## Work order
Your task is to transcribe the data in full.

┌──

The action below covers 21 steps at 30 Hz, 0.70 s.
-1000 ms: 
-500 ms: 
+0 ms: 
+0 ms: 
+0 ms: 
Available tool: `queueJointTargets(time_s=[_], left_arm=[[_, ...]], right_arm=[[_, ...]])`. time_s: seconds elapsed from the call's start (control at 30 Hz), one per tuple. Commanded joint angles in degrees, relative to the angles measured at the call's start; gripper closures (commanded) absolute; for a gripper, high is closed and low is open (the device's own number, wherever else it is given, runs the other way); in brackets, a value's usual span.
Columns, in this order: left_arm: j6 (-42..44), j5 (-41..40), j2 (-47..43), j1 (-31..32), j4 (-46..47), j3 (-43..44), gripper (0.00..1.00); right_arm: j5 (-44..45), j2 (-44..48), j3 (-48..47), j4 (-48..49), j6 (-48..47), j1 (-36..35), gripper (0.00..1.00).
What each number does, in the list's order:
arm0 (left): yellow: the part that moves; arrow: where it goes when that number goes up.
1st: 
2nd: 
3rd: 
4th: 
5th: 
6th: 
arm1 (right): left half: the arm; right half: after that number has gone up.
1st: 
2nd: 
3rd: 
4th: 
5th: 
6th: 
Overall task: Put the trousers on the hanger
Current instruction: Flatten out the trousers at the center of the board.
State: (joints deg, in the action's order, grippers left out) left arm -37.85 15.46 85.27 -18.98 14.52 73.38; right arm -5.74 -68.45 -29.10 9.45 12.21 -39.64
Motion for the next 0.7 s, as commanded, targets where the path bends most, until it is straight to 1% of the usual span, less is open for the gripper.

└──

## Response to this exercise
The action below covers 21 steps at 30 Hz, 0.70 s.
-1000 ms: 
-500 ms: 
+0 ms: 
+0 ms: 
+0 ms: 
Available tool: `queueJointTargets(time_s=[_], left_arm=[[_, ...]], right_arm=[[_, ...]])`. time_s: seconds elapsed from the call's start (control at 30 Hz), one per tuple. Commanded joint angles in degrees, relative to the angles measured at the call's start; gripper closures (commanded) absolute; for a gripper, high is closed and low is open (the device's own number, wherever else it is given, runs the other way); in brackets, a value's usual span.
Columns, in this order: left_arm: j6 (-42..44), j5 (-41..40), j2 (-47..43), j1 (-31..32), j4 (-46..47), j3 (-43..44), gripper (0.00..1.00); right_arm: j5 (-44..45), j2 (-44..48), j3 (-48..47), j4 (-48..49), j6 (-48..47), j1 (-36..35), gripper (0.00..1.00).
What each number does, in the list's order:
arm0 (left): yellow: the part that moves; arrow: where it goes when that number goes up.
1st: 
2nd: 
3rd: 
4th: 
5th: 
6th: 
arm1 (right): left half: the arm; right half: after that number has gone up.
1st: 
2nd: 
3rd: 
4th: 
5th: 
6th: 
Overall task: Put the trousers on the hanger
Current instruction: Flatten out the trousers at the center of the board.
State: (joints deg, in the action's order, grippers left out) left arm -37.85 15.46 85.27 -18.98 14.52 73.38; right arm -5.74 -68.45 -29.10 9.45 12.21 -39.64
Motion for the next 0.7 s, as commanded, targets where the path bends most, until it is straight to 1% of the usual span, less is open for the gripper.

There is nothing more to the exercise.